Task item
Search the listing for the word "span". Copy every line where it is found.

Collected data
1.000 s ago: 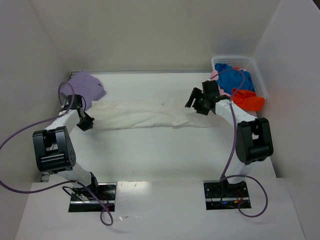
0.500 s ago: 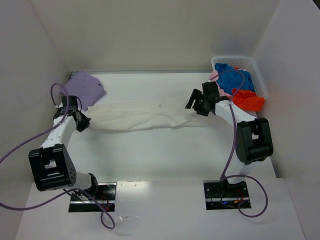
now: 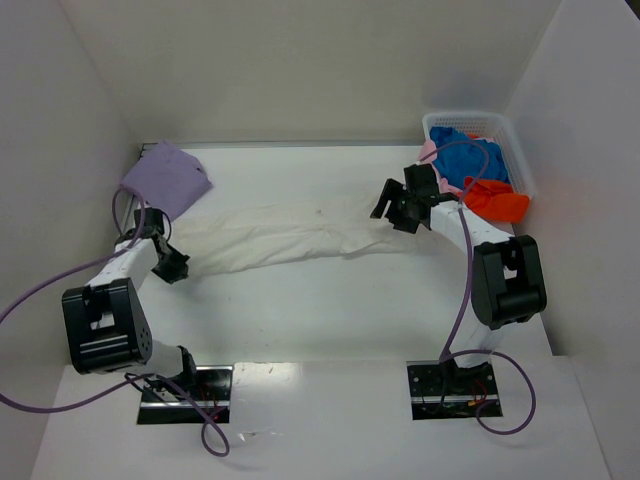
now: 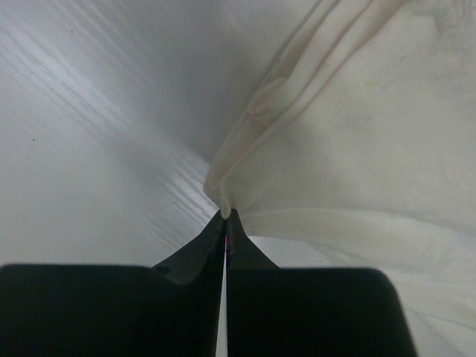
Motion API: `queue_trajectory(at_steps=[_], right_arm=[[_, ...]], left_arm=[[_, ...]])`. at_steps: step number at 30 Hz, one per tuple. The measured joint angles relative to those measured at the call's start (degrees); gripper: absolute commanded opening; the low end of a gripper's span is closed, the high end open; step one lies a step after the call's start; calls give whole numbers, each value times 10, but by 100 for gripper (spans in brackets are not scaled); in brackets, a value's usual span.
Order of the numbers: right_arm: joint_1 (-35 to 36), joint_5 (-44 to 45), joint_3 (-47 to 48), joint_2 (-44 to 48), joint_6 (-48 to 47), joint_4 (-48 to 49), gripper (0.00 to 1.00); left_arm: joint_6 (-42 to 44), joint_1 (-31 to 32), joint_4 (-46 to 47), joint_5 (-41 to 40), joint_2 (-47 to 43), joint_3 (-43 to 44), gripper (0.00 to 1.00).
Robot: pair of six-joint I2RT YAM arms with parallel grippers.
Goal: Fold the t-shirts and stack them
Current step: Fold the other side of the tshirt into a rectangle
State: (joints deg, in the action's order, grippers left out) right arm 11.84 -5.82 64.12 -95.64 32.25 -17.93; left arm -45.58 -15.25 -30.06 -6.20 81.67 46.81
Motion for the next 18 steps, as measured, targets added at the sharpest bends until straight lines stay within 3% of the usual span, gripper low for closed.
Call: queue_trajectory(at_steps=[3, 5, 8, 10, 13, 18], right_arm=[[0, 0, 0, 0, 0, 0, 80], [0, 0, 0, 0, 0, 0, 80], [0, 1, 0, 0, -1, 0, 80], [0, 1, 0, 0, -2, 0, 80], [0, 3, 0, 0, -5, 0, 80], [0, -12, 0, 0, -19, -1, 80]], left_arm=[[-12, -1, -3, -1, -1, -4, 13], [-17, -5, -4, -4, -9, -5, 33], [-31, -16, -8, -9, -27, -10, 48], [-37, -26, -10, -12, -36, -10, 64], [-43, -38, -10, -12, -44, -9, 71], [-23, -51, 9, 19, -38, 24, 73]])
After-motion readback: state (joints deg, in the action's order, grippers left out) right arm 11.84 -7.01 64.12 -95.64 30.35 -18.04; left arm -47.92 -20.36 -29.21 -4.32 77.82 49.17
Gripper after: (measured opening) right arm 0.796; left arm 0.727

Response
Motion API: `queue_trajectory(at_steps=[_], right_arm=[[_, ...]], left_arm=[[_, ...]])`. at_steps: step number at 30 Hz, one per tuple. The measured joint angles relative to those measured at the call's start (degrees); gripper: absolute commanded opening; the low end of a gripper's span is closed, the high end open; step one lies a step after the call's start; calls give whole numbers, each value times 10, but by 100 for gripper (spans in brackets are not scaled); in brackets, a value's usual span.
Motion for the next 18 steps, as measured, targets added at the sharpest bends until straight lines stay within 3% of the usual span, gripper low for closed.

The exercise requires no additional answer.